Work to be completed => Could you transcribe all of the data word for word?
* * *
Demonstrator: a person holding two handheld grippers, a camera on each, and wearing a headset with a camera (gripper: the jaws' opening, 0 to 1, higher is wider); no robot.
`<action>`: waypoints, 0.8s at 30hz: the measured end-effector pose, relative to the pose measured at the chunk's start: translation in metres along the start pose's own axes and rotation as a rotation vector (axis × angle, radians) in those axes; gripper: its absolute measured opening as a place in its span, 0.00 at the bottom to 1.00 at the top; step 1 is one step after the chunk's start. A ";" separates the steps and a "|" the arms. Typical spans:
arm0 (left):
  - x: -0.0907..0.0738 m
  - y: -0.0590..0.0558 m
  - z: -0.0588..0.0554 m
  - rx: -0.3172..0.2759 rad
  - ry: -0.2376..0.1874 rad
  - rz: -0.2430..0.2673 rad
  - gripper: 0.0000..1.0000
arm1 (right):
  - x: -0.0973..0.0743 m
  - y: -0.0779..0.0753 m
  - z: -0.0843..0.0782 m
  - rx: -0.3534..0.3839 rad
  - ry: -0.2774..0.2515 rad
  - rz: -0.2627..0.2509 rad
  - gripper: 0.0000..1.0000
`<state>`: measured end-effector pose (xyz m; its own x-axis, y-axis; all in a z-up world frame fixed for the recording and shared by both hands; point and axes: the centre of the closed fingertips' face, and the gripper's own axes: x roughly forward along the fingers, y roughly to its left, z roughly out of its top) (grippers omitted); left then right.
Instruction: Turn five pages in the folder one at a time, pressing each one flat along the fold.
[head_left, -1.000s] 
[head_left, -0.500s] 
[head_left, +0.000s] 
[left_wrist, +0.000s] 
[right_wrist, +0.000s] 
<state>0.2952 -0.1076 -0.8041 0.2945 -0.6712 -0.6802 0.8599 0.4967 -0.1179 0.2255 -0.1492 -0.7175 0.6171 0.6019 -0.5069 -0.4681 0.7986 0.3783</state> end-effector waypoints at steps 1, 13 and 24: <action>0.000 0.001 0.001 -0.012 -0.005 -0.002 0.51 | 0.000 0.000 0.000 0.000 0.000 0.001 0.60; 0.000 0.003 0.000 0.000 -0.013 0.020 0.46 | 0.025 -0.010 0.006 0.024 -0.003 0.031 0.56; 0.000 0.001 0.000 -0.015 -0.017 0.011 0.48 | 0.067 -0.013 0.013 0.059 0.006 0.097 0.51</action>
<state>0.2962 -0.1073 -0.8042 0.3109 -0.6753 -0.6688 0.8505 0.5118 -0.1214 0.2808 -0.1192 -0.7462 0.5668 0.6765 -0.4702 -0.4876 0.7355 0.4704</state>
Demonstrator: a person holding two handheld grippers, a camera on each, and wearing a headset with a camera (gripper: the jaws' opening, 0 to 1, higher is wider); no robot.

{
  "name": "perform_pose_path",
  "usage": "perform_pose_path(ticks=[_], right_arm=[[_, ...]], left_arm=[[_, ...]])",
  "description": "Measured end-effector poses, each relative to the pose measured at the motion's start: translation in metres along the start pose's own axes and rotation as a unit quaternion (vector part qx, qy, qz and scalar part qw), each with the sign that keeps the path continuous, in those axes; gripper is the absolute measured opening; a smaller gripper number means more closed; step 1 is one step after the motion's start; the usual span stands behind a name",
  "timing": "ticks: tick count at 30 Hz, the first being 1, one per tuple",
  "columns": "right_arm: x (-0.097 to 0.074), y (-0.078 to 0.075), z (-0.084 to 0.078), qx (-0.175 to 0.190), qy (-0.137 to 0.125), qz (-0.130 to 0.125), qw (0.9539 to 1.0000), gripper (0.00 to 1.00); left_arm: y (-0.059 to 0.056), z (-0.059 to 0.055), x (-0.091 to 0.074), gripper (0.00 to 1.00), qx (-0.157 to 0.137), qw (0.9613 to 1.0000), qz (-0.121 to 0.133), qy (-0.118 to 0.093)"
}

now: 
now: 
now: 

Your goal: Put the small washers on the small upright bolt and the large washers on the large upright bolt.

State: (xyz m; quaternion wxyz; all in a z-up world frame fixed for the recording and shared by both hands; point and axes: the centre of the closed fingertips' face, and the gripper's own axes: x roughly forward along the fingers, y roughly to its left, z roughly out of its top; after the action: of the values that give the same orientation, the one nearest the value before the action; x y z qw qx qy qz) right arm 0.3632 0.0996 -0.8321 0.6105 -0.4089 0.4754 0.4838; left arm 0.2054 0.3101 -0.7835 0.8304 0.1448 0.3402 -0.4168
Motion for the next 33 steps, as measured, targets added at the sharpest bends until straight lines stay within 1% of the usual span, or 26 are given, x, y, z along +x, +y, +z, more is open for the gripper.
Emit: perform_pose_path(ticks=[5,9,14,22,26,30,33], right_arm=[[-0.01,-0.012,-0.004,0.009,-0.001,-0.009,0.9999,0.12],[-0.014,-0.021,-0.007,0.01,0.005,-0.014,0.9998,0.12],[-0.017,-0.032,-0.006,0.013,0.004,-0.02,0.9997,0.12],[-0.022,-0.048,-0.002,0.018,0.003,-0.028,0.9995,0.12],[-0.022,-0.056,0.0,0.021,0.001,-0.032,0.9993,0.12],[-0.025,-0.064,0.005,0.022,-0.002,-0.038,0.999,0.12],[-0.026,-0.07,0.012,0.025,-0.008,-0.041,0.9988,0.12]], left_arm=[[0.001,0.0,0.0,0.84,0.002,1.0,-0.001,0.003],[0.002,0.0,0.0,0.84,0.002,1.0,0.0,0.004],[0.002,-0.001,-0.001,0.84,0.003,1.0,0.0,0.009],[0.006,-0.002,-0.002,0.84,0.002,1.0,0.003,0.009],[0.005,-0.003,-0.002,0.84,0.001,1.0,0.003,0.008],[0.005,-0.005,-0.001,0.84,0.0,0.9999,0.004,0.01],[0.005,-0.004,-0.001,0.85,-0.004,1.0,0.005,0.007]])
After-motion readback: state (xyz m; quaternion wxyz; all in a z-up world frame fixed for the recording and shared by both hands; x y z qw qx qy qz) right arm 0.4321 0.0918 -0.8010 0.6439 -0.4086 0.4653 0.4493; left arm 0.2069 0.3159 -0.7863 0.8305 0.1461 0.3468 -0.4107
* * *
Written answer =>
Demonstrator: a person holding two handheld grippers, a camera on each, and wearing a headset with a camera (gripper: the jaws' opening, 0 to 1, higher is wider); no robot.
`<action>`: waypoints, 0.8s at 30hz: the measured end-effector pose, relative to the pose measured at the chunk's start: translation in metres along the start pose's own axes and rotation as a rotation vector (axis × angle, radians) in those axes; gripper: its absolute measured opening as a place in its span, 0.00 at the bottom to 1.00 at the top; step 1 is one step after the chunk's start. A ";" separates the steps and a "|" the arms. Typical spans:
arm0 (left):
  - x: -0.0907..0.0738 m
  - y: -0.0590..0.0558 m
  - z: -0.0588..0.0554 m
  - rx: -0.3172..0.2759 rad
  - ry: -0.2376..0.1874 rad
  - rz: -0.2430..0.2673 rad
  - gripper: 0.0000..1.0000
arm1 (right):
  - x: -0.0973..0.0743 m
  - y: -0.0779..0.0753 m
  - z: -0.0843..0.0782 m
  - rx: -0.3534..0.3839 rad
  - ry: -0.2774..0.2515 rad
  - rz: -0.2627..0.2509 rad
  - gripper: 0.0000..1.0000
`<state>`: measured end-effector pose (xyz m; its own x-axis, y-axis; all in a z-up world frame fixed for the recording and shared by both hands; point and axes: the centre of the closed fingertips' face, and the gripper's own axes: x roughly forward along the fingers, y roughly to its left, z roughly out of its top) (grippers omitted); left then right.
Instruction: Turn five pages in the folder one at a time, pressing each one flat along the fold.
[head_left, -1.000s] 
[head_left, -0.500s] 
[head_left, +0.000s] 
[left_wrist, +0.000s] 
[right_wrist, +0.000s] 
<state>0.2952 -0.1076 -0.8041 0.2945 -0.6712 -0.6802 0.8599 0.4967 -0.1179 0.2255 -0.1492 -0.7175 0.6171 0.6019 -0.5069 -0.4681 0.7986 0.3783</state> end-effector waypoints at steps 1, 13 and 24: <action>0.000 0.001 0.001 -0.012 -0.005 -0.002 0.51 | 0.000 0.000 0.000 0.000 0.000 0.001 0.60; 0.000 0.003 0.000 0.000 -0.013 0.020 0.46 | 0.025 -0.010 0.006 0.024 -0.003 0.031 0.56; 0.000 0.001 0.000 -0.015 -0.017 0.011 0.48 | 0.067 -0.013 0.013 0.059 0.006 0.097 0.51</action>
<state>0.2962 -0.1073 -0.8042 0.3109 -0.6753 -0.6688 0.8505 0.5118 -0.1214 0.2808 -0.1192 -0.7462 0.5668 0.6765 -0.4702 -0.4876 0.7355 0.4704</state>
Demonstrator: a person holding two handheld grippers, a camera on each, and wearing a headset with a camera (gripper: the jaws' opening, 0 to 1, higher is wider); no robot.

{
  "name": "perform_pose_path",
  "usage": "perform_pose_path(ticks=[_], right_arm=[[_, ...]], left_arm=[[_, ...]])",
  "description": "Measured end-effector poses, each relative to the pose measured at the motion's start: translation in metres along the start pose's own axes and rotation as a unit quaternion (vector part qx, qy, qz and scalar part qw), each with the sign that keeps the path continuous, in those axes; gripper is the absolute measured opening; a smaller gripper number means more closed; step 1 is one step after the motion's start; the usual span stands behind a name",
  "timing": "ticks: tick count at 30 Hz, the first being 1, one per tuple",
  "columns": "right_arm: x (-0.097 to 0.074), y (-0.078 to 0.075), z (-0.084 to 0.078), qx (-0.175 to 0.190), qy (-0.137 to 0.125), qz (-0.130 to 0.125), qw (0.9539 to 1.0000), gripper (0.00 to 1.00); left_arm: y (-0.059 to 0.056), z (-0.059 to 0.055), x (-0.091 to 0.074), gripper (0.00 to 1.00), qx (-0.157 to 0.137), qw (0.9613 to 1.0000), qz (-0.121 to 0.133), qy (-0.118 to 0.093)"
}

now: 
now: 
now: 

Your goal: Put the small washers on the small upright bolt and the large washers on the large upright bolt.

State: (xyz m; quaternion wxyz; all in a z-up world frame fixed for the recording and shared by both hands; point and axes: the centre of the closed fingertips' face, and the gripper's own axes: x roughly forward along the fingers, y roughly to its left, z roughly out of its top; after the action: of the values that give the same orientation, the one nearest the value before the action; x y z qw qx qy qz) right arm 0.3632 0.0996 -0.8321 0.6105 -0.4089 0.4754 0.4838; left arm 0.2054 0.3101 -0.7835 0.8304 0.1448 0.3402 -0.4168
Motion for the next 33 steps, as measured, targets added at the sharpest bends until straight lines stay within 1% of the usual span, or 26 are given, x, y, z along +x, +y, +z, more is open for the gripper.
Emit: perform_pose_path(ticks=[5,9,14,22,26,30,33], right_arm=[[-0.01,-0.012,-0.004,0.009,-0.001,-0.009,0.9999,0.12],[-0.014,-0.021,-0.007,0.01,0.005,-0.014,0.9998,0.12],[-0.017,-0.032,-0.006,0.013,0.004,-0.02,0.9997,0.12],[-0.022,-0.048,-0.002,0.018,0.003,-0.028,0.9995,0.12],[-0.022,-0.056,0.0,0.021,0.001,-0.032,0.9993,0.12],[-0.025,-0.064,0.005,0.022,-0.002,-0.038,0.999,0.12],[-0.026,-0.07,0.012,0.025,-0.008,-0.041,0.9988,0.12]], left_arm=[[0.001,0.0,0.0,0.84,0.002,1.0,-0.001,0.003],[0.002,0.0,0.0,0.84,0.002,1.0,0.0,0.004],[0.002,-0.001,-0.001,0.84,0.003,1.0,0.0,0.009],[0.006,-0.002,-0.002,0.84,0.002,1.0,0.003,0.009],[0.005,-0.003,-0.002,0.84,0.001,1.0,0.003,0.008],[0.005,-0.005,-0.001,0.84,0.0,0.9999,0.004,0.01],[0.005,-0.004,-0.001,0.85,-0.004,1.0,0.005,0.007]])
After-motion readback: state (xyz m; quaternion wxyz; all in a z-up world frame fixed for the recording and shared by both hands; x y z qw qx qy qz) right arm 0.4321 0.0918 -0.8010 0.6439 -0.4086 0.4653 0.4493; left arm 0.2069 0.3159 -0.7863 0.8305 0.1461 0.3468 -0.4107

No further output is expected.